Rookie (September l5, l948 / Campbell River, British Columbia, Canada)

The Birth Of Rain - Poem by Patrick White

Drifting on a drab Sunday in Perth among the ashtrays and leftover sublimities of the church bells. My studio window above the rooftops a smear of willow and wet pine undulating gently in the stillness that followed the rain. Wolves on the easel, waiting to pay the rent. May of the fifth year into the twenty-first century, fifty-six, I sit in a blizzard of tobacco crumbs because I'm too poor to buy tailor-mades, coughing at the computer, wiping small drops of water like pygmy tears from the Cyclopean eye of the screen that glows with the same effulgence as the dirty sheet of the sky. The main migrations are over, but maybe these words are rosaries of late-returning birds. Two anthracite, boat-tailed grackles on a branch just beyond the grimy glass and a gust of sparrows chirrup like squeaky alternator-belts, manically elated in the wake of the storm that has just passed. My freedoms are more sober, my resurgencies probably less profound than the gray roses I give birth to here at my desk, waiting for one of these terminal urgencies of insight to sway me like a bell.

Maybe Louise later today with her Cola and cassettes, and her rough, voluptuous, laughing humanity scorning the random acids of the vulgar world that schools her, a muse who doesn't take requests, a generous longing that's been through a lot. So I sublimate the root-fires of my leafless batons into an auto-de-fe of white canes tired of trying to tap their way through a maze of sexual creeds, blind. The result? A novel and dozens of poems apples above the worms. And I keep her cats, Morgan and Rain, mother and kitten almost fully grown. There are no humans Louise loves more.
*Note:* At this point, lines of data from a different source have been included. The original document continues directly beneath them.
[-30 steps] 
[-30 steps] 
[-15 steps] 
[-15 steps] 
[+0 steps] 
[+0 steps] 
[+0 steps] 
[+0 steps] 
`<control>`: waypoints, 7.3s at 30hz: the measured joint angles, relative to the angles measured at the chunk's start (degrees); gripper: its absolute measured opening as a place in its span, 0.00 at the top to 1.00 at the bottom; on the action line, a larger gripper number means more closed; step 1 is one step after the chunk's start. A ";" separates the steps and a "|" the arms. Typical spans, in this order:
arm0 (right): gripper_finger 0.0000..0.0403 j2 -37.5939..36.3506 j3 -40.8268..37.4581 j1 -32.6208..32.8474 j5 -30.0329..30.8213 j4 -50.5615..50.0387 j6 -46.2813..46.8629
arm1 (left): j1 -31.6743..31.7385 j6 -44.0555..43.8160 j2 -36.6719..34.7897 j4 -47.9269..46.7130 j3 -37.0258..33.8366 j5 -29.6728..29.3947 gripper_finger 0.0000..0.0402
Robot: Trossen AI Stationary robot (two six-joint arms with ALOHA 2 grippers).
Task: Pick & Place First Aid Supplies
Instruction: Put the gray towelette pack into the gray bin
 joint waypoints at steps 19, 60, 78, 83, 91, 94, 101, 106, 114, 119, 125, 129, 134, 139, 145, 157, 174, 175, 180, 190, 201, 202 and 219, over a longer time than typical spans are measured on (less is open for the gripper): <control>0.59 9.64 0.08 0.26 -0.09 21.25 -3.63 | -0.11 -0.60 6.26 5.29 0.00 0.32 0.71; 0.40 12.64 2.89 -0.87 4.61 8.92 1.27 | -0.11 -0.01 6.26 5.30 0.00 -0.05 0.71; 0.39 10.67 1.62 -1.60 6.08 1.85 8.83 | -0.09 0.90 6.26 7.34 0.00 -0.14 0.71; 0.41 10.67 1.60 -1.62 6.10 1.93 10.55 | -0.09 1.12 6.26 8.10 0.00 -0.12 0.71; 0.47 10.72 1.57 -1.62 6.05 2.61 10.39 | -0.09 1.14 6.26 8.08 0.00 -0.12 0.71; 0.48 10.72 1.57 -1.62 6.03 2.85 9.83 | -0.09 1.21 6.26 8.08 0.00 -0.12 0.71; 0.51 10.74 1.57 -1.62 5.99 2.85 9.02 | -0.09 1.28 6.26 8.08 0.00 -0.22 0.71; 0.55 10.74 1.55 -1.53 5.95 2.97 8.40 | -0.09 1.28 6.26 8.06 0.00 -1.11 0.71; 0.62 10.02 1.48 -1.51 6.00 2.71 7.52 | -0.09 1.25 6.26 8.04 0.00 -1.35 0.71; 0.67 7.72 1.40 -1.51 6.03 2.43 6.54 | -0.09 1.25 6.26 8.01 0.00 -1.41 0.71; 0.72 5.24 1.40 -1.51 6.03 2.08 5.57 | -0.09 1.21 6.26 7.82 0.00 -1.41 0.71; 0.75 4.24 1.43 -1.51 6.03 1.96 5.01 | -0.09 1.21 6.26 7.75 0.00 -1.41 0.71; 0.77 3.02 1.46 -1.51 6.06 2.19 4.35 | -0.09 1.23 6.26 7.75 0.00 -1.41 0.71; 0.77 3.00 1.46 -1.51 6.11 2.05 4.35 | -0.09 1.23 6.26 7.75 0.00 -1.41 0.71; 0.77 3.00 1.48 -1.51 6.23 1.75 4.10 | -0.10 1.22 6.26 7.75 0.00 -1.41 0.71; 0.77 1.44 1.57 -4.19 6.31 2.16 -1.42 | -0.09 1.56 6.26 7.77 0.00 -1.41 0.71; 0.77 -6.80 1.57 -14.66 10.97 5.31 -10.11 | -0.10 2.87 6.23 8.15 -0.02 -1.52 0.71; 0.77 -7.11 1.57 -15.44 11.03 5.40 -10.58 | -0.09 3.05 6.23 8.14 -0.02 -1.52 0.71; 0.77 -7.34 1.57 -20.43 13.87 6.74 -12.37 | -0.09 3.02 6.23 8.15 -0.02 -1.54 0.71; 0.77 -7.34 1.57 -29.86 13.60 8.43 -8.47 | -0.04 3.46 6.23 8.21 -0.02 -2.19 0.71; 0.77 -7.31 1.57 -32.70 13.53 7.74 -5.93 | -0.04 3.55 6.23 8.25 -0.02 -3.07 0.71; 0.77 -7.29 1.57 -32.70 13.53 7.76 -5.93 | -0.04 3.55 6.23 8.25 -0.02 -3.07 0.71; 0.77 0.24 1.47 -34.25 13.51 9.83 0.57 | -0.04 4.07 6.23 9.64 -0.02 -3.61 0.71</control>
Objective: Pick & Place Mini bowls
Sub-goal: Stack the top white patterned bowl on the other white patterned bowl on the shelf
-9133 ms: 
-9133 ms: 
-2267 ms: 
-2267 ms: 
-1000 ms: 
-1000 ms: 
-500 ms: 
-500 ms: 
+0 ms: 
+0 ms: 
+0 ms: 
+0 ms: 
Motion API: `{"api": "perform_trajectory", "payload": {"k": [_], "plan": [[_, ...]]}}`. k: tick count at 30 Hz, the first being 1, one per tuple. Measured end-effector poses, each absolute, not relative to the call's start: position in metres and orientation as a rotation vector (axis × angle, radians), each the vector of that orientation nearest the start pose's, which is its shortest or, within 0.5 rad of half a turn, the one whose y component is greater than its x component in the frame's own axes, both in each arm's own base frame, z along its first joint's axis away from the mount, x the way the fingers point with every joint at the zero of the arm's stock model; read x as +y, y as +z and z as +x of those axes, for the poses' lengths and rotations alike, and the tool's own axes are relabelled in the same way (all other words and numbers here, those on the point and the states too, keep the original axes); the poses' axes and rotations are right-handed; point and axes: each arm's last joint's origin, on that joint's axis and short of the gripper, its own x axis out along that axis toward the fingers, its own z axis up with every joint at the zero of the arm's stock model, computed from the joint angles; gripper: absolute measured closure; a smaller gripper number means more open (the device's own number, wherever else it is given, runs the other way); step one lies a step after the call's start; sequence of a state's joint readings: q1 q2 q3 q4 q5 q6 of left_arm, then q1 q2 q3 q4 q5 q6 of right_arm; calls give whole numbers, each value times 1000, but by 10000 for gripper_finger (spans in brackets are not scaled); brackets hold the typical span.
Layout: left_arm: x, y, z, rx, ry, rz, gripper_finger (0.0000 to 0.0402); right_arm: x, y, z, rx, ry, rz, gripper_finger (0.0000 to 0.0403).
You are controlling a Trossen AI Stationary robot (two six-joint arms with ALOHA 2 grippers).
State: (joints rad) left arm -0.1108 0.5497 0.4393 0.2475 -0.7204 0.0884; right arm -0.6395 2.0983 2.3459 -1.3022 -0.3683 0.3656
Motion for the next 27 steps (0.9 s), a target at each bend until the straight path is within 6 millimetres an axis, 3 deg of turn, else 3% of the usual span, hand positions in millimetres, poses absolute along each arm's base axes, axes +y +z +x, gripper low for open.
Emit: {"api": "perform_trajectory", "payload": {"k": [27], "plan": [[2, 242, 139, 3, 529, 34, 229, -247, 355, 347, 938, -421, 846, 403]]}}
The kitten was born beside me on the couch at one-thirty in the morning while Louise was in the hospital and I read La Mettrie, d'Holbach, Diderot, d'Alembert, Voltaire, Rousseau and Helvetius, eighteenth century French les philosophes. Two days ago, remembering, she asked me to write a poem to celebrate the birth. And it's two hundred and fifteen years since the French revolution went into convulsions and mothered daggers out of its wounds, and we are neither free, nor equal, nor brothers, and the birth of Rain, by association, is only the smallest of iota subscripts below the voluminous pretext of that slaughter, hardly, if at all, a mote that matters; but in a way she was born while the peasants stormed the Bastille, and time sent corpses and ideas floating facedown on one of its more famous rivers of blood all the way to the embryonic comma of this tender, contrary event. And there was honour in being a witness when Morgan jumped up beside me

and lay her head upon my right arm as a pillow, the great red text
with ivory pages open to the public like the Vatican before me
as the soft, gray satchel of her body shuddered with the natal lightning
of a different storm, the quickening eruptions of a different riddle
than the one that dropped its answer like a blade
on the necks of the cropped carnations as I kept on reading, thinking
to run for a towel before deciding not to disturb her,
that a little blood on the couch wouldn't hurt anything
compared to the streams of gore that caked the pages of my book.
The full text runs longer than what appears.